If I specify n columns as a key of a data.table, I'm aware that I can join to fewer columns than are defined in that key as long as I join to the head of key(DT). For example, for n=2 :
X = data.table(A=rep(1:5, each=2), B=rep(1:2, each=5), key=c('A','B'))
X
A B
1: 1 1
2: 1 1
3: 2 1
4: 2 1
5: 3 1
6: 3 2
7: 4 2
8: 4 2
9: 5 2
10: 5 2
X[J(3)]
A B
1: 3 1
2: 3 2
There I only joined to the first column of the 2-column key of DT. I know I can join to both columns of the key like this :
X[J(3,1)]
A B
1: 3 1
But how do I subset using only the second column colum of the key (e.g. B==2), but still using binary search not vector scan? I'm aware that's a duplicate of :
Subsetting data.table by 2nd column only of a 2 column key, using binary search not vector scan
so I'd like to generalise this question to n. My data set has about a million rows and solution provided in dup question linked above doesn't seem to be optimal.

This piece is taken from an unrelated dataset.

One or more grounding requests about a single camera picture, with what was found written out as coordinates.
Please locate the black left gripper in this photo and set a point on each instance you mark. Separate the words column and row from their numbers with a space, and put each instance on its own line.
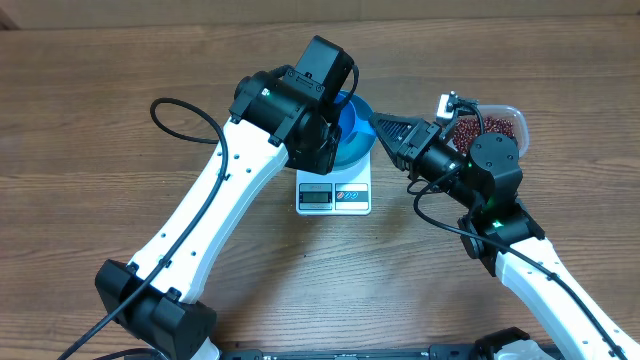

Here is a simple function that will extract the correct unique values and return a data table to use as a key.
X <- data.table(A=rep(1:5, each=4), B=rep(1:4, each=5),
C = letters[1:20], key=c('A','B','C'))
make.key <- function(ddd, what){
# the names of the key columns
zzz <- key(ddd)
# the key columns you wish to keep all unique values
whichUnique <- setdiff(zzz, names(what))
## unique data.table (when keyed); .. means "look up one level"
ud <- lapply([, ..whichUnique], unique)
## append the `what` columns and a Cross Join of the new
## key columns
do.call(CJ, c(ud,what)[zzz])
}
X[make.key(X, what = list(C = c('a','b'))),nomatch=0]
## A B C
## 1: 1 1 a
## 2: 1 1 b
I'm not sure this will be any quicker than a couple of vector scans on a large data.table though.
Adding secondary keys is on the feature request list :
FR#1007 Build in secondary keys
In the meantime we are stuck with either vector scan, or the approach used in the answer to the n=2 case linked in the question (which #mnel generalises nicely in his answer).